In a 7-1 decision issued today, the Supreme Court of the United States continued its long line of cases holding that the FAA preempts state law. Kindred Nursing Centers v. Clark, No. 16-32 (May 14, 2017) (click here for a copy of the decision). The Kentucky Supreme Court had developed a rule that a power of attorney instrument cannot authorize an agent to waive fundamental rights, such as the right to a jury trial, unless the power of attorney expressly mentions those fundamental rights. In other words, a principal should not reasonably expect that fundamental rights are covered by a general power of attorney. As a result of this state rule governing Kentucky powers of attorney, a general power of attorney does not grant an agent the ability to waive the principal’s right to worship freely, or to terminate the principal’s parental rights, or to waive the principal’s right to a jury trial, or any other fundamental right. Instead, the power of attorney must provide a clear statement that the agent can waive a fundamental right of the principal.

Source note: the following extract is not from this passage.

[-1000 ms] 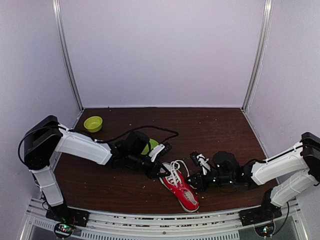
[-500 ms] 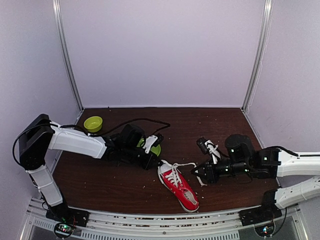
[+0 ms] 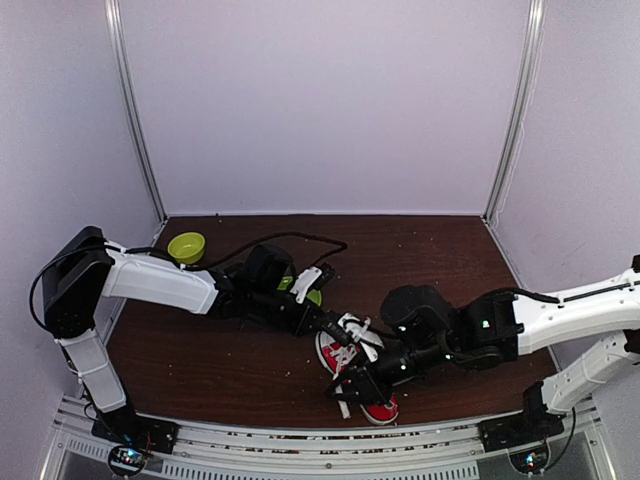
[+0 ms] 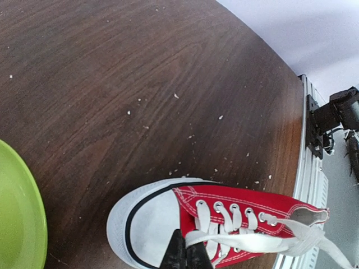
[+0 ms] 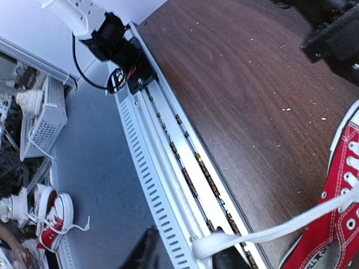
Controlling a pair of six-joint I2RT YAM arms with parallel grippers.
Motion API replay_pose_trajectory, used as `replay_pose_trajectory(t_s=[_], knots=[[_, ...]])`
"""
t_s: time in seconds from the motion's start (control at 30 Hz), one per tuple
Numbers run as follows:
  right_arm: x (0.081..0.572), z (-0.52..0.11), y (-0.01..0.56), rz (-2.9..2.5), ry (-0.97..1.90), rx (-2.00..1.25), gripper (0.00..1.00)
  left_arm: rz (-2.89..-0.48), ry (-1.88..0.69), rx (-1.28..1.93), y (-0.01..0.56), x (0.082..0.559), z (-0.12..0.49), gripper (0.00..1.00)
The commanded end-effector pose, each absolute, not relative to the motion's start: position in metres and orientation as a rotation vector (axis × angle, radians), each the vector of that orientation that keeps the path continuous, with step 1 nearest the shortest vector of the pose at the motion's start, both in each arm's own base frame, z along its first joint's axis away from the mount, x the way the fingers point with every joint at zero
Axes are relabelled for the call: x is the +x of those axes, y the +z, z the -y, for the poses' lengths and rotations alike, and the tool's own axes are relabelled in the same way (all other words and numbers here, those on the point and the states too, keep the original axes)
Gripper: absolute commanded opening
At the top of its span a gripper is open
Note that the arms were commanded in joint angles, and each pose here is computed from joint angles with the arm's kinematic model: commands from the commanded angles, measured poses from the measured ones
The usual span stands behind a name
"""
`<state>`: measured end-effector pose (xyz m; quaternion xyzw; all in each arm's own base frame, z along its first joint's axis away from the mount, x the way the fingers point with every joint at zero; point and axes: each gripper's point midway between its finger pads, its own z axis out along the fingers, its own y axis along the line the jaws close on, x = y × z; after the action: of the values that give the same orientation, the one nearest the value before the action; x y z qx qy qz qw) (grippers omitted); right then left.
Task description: Tie the shoes
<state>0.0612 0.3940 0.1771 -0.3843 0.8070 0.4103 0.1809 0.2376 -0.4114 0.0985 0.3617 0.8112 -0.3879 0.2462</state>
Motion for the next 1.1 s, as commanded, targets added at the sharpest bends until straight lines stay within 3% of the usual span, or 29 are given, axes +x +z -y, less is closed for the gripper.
replay_pose_trajectory(t_s=[0.0,0.13,0.23,0.37,0.53,0.87,1.07], knots=[[0.060,-0.407,0.188,-2.212,1.055,-1.138,0.45,-2.040,-1.147,1.048,0.131,0.239,0.430,0.00],[0.106,-0.375,0.201,-2.162,0.883,-0.924,0.70,-1.955,-1.188,1.094,0.143,0.235,0.435,0.00],[0.138,-0.351,0.212,-2.132,0.925,-0.769,0.76,-1.910,-1.206,1.124,0.147,0.231,0.438,0.00],[0.179,-0.332,0.206,-2.113,0.920,-0.638,0.77,-1.871,-1.209,1.153,0.151,0.230,0.439,0.00],[0.216,-0.338,0.189,-2.163,0.961,-0.551,0.66,-1.845,-1.199,1.173,0.155,0.229,0.440,0.00],[0.228,-0.373,0.165,-2.238,0.992,-0.627,0.54,-1.860,-1.191,1.170,0.151,0.230,0.440,0.00],[0.235,-0.371,0.148,-2.295,0.923,-0.593,0.25,-1.843,-1.203,1.164,0.156,0.230,0.442,0.00]])
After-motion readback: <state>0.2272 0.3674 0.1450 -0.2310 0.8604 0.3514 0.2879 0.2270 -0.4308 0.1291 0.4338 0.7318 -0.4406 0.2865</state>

The Supreme Court found that the FAA preempts this clear-statement rule from Kentucky because the state rule singles out arbitration agreements for special treatment. The majority reasoned that the Kentucky rule, although couched in broad terms applicable to all fundamental rights, has never really been applied to other fundamental rights, such as the right to freely communicate or to sell one’s property.
The US Supreme Court’s opinion, in effect, is rebuking and telling the justices of the Kentucky Supreme Court, “you are lying; we don’t trust you.” Although the state court justices articulated a rule applicable to all fundamental rights, the US Supreme Court believed the state court justices’ real motive was an unlawful hostility towards arbitration.
The decision was not really a surprise, especially in light of the per curiam opinion in Marmet a few years ago and the long line of FAA preemption cases. However, the majority decision is wrong for several reasons. Justice Thomas, as his usual custom, dissented in this case on the grounds that the FAA does not apply in state courts, which is the correct view in my opinion. The drafters of the FAA never intended the FAA to apply in state courts, and application of the FAA to state courts raises serious federalism problems. Furthermore, the FAA’s coverage is limited to written provisions in a contract “to settle by arbitration a controversy thereafter arising out of such contract.” Wrongful death/personal injury claims, to the extent they can be stated without reference to a contract, do not arise out of a contract, and thus, the FAA should not apply to these types of claims. The FAA was designed for contractual, commercial disputes, not wrongful death claims.